# What to do
Check every line in the listing below for "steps". Copy the ones where it occurs.

# Dataset section
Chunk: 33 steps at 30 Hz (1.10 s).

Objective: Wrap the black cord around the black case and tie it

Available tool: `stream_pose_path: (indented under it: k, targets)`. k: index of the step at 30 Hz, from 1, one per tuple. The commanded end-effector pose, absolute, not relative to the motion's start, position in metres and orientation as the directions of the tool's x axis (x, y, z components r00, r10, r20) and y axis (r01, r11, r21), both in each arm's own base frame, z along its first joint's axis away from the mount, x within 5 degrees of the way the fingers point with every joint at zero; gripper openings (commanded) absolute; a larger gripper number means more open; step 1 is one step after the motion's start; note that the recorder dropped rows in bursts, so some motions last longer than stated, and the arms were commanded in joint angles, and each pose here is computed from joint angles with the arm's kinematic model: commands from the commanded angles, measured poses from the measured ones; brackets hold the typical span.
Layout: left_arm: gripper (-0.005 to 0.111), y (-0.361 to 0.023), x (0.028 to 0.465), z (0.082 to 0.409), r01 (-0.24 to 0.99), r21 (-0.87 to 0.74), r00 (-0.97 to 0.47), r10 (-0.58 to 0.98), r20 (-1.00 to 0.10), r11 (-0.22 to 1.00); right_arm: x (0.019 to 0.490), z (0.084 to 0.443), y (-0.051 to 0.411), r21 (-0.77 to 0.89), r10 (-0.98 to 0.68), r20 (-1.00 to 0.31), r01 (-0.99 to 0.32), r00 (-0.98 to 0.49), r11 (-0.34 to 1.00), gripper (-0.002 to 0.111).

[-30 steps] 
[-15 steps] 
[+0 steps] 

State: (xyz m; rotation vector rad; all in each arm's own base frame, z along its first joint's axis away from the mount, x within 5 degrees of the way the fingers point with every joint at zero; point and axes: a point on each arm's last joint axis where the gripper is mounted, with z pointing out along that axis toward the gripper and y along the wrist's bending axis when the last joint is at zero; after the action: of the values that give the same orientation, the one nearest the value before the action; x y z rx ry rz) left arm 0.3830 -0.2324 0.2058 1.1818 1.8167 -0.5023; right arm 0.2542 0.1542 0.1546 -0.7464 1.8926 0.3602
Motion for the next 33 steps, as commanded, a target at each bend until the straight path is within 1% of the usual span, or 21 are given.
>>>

# Task solution
Chunk: 33 steps at 30 Hz (1.10 s).
[-30 steps] 
[-15 steps] 
[+0 steps] 
Motion for the next 33 steps, as commanded, a target at each bend until the straight path is within 1% of the usual span, or 21 are given.

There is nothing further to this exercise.